Analysts also forecasted the rupee will remain between Rs 161 and Rs 166 against the US dollar in the coming year, taking cue vividly now from market forces. This means imported inflation and COVID management will guide its direction.

“In my view, the currency should depreciate as per historic inflation differential, which should be approximately 3-4%, meaning it should trade around 165-166 by December 2021,” said the head of research at Pak-Kuwait Investment Company Samiullah Tariq.
“Upside risks are improvement in financial inflows and privatisation, while downside risks are major rally in oil and other commodity prices,” Tariq added

Taurus Securities said the rupee has adjusted its value by 60% after being artificially overvalued since 2017 due to the market-based mechanism placed in the country as desired by the IMF in 2018. The company, in a report, said that the rupee now clearly trades according to market forces and can be seen in the interbank and Kerb market rates.
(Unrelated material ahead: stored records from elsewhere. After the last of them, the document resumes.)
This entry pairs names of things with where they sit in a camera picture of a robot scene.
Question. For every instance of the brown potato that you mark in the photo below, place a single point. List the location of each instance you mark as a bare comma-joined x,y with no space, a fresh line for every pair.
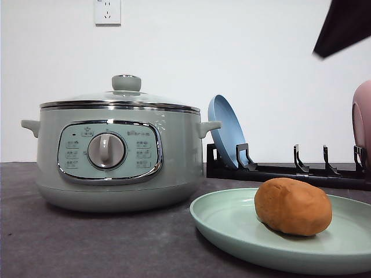
293,207

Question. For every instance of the blue plate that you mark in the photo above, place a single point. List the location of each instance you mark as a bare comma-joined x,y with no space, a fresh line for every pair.
231,132

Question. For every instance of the white wall socket left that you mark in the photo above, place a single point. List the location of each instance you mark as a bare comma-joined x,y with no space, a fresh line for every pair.
108,13

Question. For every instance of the green electric steamer pot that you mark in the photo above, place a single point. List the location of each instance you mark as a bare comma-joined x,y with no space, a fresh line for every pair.
120,160

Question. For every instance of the green plate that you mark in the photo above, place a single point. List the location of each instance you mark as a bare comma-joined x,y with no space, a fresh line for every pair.
345,248

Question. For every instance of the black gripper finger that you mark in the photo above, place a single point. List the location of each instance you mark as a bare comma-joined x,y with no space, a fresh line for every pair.
346,22

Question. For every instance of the pink plate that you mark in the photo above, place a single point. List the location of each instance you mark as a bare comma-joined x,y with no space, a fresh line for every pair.
361,121

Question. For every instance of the glass steamer lid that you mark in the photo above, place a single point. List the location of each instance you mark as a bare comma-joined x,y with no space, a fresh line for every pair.
126,91

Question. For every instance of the black dish rack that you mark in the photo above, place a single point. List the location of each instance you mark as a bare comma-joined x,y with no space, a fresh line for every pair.
332,176

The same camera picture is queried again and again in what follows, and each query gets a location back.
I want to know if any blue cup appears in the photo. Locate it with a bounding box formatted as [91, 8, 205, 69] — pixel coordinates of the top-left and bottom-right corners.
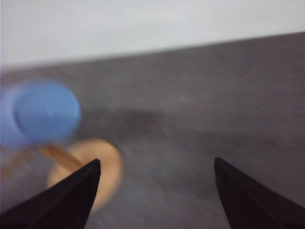
[0, 78, 81, 146]

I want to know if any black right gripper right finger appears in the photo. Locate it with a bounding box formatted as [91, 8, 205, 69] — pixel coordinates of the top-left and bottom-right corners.
[214, 157, 305, 229]

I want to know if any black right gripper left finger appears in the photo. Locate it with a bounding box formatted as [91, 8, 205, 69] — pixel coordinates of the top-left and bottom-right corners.
[0, 159, 101, 229]

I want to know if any wooden mug tree stand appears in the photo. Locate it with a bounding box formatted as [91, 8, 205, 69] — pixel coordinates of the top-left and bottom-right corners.
[0, 138, 124, 213]

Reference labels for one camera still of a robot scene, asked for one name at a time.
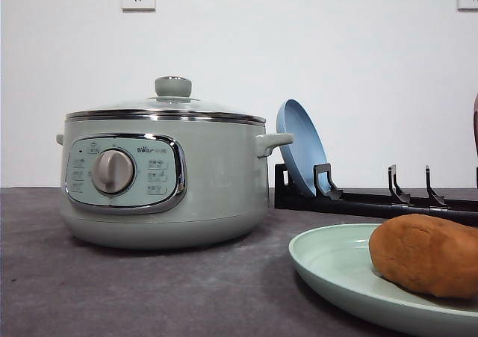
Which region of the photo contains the glass lid with green knob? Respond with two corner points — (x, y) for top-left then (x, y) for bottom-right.
(65, 75), (267, 124)

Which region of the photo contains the green plate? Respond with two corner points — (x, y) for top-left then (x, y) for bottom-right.
(289, 223), (478, 337)

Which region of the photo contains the brown potato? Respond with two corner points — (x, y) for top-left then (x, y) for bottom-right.
(369, 214), (478, 299)

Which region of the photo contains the green electric steamer pot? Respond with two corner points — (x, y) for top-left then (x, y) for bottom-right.
(56, 79), (294, 250)

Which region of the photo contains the blue plate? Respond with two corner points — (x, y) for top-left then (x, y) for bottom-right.
(276, 99), (327, 196)

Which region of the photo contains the pink plate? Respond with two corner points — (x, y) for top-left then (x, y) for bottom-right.
(472, 92), (478, 159)

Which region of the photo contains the black dish rack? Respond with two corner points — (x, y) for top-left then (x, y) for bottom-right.
(274, 164), (478, 227)

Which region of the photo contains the grey table cloth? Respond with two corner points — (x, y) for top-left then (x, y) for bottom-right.
(0, 187), (397, 337)

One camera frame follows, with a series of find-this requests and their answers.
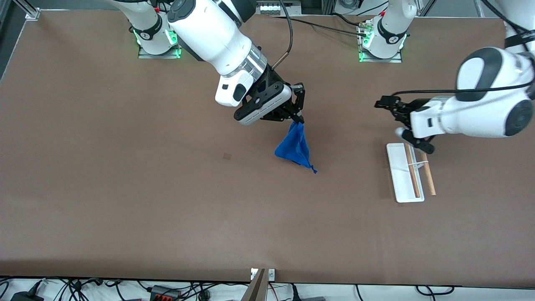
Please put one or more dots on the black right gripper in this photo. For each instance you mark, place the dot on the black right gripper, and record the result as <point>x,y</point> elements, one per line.
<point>272,83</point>

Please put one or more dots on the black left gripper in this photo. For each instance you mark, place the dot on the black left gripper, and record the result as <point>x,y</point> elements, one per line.
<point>404,108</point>

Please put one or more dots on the blue towel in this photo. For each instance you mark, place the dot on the blue towel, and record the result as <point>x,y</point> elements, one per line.
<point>294,146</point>

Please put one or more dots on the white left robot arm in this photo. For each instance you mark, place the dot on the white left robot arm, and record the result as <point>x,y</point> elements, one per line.
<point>480,113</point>

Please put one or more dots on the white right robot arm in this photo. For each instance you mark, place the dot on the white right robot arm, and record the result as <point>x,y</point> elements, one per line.
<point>209,33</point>

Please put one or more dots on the white rack with wooden bars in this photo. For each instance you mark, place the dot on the white rack with wooden bars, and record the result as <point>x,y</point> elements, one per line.
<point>401,184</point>

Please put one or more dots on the grey electronics box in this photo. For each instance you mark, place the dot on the grey electronics box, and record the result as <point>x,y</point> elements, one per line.
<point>271,6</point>

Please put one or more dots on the black orange power strip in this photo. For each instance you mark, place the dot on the black orange power strip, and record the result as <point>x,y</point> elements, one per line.
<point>165,293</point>

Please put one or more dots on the black power adapter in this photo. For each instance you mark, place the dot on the black power adapter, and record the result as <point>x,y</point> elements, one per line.
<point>27,297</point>

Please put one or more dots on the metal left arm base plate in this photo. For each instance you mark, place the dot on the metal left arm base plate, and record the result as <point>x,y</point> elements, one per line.
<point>397,60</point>

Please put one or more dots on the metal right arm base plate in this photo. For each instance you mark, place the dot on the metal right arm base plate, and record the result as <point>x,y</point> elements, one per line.
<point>144,55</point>

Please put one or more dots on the white metal table bracket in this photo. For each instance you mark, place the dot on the white metal table bracket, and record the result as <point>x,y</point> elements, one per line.
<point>271,274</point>

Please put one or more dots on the grey brown slanted post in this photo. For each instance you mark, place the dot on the grey brown slanted post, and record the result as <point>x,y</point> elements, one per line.
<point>256,290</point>

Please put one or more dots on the aluminium frame corner bracket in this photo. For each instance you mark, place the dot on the aluminium frame corner bracket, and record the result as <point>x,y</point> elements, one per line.
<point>33,14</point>

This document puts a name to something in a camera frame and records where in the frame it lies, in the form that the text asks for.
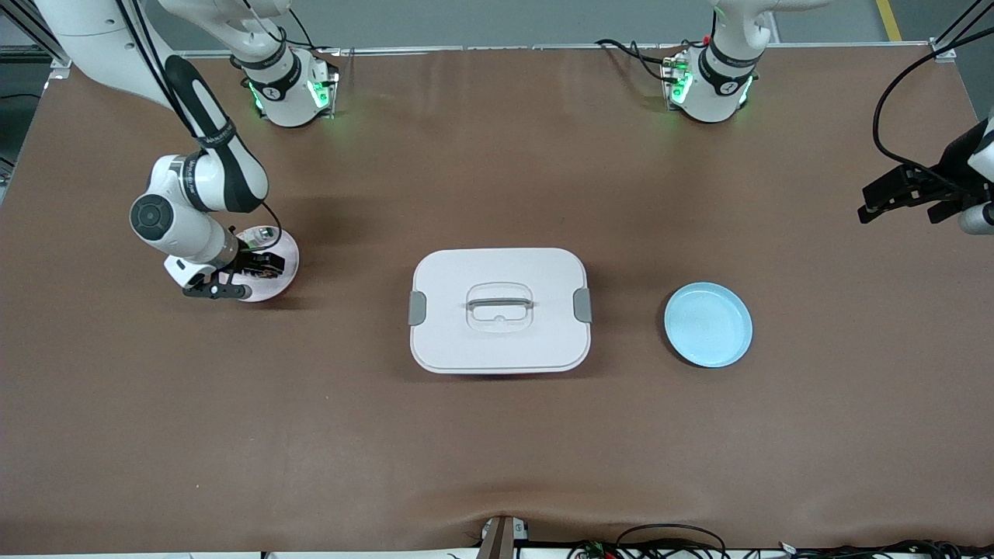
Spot pink round plate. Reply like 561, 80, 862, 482
231, 225, 301, 304

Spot white lidded storage box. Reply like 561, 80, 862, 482
408, 248, 593, 376

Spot brown table mat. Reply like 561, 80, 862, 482
0, 43, 994, 556

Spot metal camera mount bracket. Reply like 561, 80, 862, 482
478, 515, 530, 559

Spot looped black cable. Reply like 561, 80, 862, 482
616, 524, 727, 559

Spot black cable along table edge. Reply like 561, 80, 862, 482
777, 540, 994, 559

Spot light blue round plate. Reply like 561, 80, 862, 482
664, 282, 754, 369

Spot black right arm base cable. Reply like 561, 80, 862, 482
289, 8, 321, 54

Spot black left arm base cables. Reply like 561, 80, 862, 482
596, 37, 688, 82

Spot aluminium table edge rail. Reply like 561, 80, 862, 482
179, 43, 937, 59

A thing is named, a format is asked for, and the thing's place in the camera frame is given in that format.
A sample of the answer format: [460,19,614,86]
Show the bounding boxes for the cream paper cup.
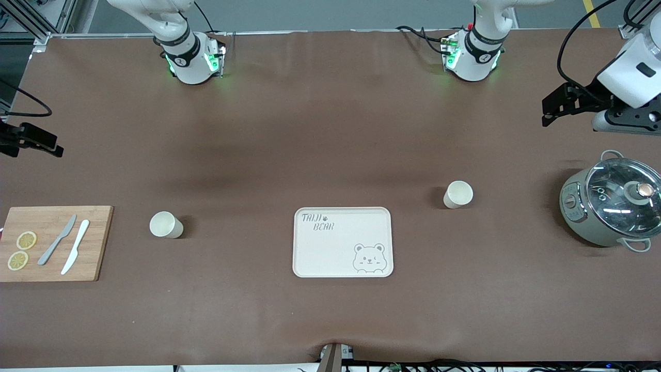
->
[149,211,184,239]
[443,180,474,210]

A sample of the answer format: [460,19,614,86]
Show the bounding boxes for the green-lit arm base box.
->
[440,30,462,70]
[204,34,228,79]

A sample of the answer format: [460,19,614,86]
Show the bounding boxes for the white bear print tray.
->
[293,207,394,278]

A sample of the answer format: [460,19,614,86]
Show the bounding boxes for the grey plastic knife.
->
[37,214,77,266]

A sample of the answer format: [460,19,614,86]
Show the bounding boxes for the glass pot lid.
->
[585,158,661,238]

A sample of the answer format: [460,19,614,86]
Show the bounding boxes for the white plastic knife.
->
[60,220,90,275]

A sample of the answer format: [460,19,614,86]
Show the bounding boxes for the grey-green cooking pot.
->
[559,150,654,254]

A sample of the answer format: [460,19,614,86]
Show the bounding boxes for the wooden cutting board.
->
[0,206,114,283]

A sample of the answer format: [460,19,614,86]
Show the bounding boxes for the brown table mat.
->
[0,28,661,368]

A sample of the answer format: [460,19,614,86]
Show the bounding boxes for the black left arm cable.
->
[556,0,620,100]

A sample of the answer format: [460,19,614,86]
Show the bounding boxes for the black base cable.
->
[395,25,455,55]

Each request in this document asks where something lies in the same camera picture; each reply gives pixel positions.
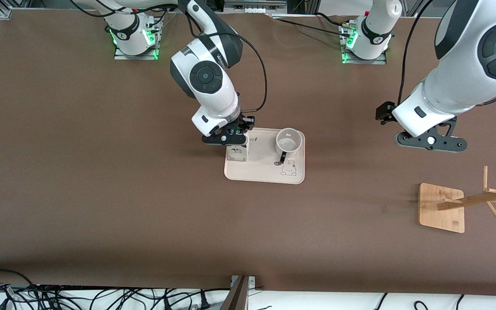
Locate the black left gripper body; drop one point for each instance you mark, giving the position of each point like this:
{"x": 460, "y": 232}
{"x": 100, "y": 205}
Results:
{"x": 385, "y": 111}

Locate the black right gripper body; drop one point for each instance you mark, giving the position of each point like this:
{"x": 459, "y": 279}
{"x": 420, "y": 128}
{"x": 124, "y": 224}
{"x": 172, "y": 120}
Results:
{"x": 242, "y": 125}

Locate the blue white milk carton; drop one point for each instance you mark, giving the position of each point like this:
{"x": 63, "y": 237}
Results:
{"x": 236, "y": 154}

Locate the white smiley face cup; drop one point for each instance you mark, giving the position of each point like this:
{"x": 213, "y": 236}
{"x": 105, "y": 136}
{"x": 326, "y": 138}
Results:
{"x": 289, "y": 144}

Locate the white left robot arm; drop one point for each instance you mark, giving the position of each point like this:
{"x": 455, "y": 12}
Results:
{"x": 467, "y": 73}

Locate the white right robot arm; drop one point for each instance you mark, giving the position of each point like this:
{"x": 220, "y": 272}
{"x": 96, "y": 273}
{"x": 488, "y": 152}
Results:
{"x": 207, "y": 77}

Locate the cream rabbit print tray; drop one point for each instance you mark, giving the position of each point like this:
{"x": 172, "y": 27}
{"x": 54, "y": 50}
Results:
{"x": 261, "y": 170}

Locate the wooden cup stand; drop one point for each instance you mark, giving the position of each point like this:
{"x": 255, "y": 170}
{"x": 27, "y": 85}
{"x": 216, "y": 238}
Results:
{"x": 439, "y": 213}

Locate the grey power strip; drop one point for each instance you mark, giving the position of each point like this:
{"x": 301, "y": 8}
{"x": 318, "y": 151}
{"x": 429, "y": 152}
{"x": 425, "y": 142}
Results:
{"x": 254, "y": 5}

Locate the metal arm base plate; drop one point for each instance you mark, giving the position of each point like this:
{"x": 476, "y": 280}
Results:
{"x": 121, "y": 56}
{"x": 381, "y": 61}

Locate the aluminium profile with bracket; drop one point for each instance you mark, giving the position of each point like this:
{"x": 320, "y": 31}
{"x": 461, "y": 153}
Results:
{"x": 238, "y": 297}

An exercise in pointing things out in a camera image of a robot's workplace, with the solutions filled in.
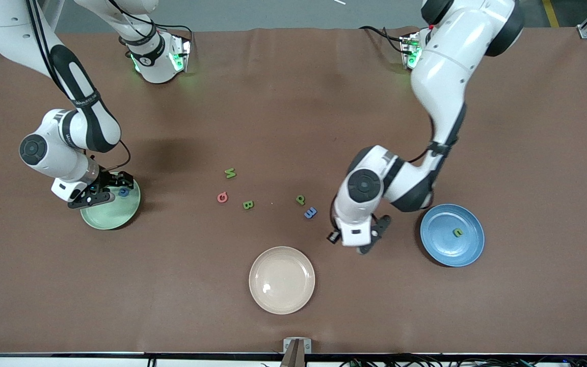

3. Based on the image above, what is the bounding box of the white table edge rail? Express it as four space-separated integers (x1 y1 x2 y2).
0 352 587 367

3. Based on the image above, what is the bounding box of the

“Since December 2018 the rupee’s real-effective exchange rate has remained under 100, indicating that it is fairly valued compared to other benchmark currencies,” said the analyst.

The analyst predicted that the rupee will adjust during the second half of 2021 due to a rising import bill because of an uptick in oil prices as well as imports for the domestic industrial sector. Similarly, as Covid-19 vaccines start circulating and lockdowns ease, it expects global benchmark currencies to strengthen against the rupee.

“Overall, we expect an average parity of PKR 164.7/USD for FY21,” it said. The fate of the currency depends on vaccine rollouts as it would help the domestic economy, as well as global economies, to shake off the pandemic grip soon.

Where the rupee/dollar parity goes in 2021 depends more on the country’s import bill, the international oil prices, external debt repayments, financial inflows, and the resumption of the $ 6 billion worth International Monetary Fund’s extended fund facility for Pakistan, analysts said.

Higher oil prices in 2021 are expected to affect the import bill and swing the current account back to a small deficit. For 2021, the current account deficit seems to be below 2% of the GDP.

On Thursday afternoon, the currency was quoted closing at 159.75 against the greenback. Overall, the rupee has depreciated by 3.50 percent in 2020. In the open market trade, the rupee has fallen by 3.38% in the outgoing year. Between October and November, the rupee had secured the third best-performing position in Asia after Indonesian Rupiah and South Korea Won, the analyst claimed.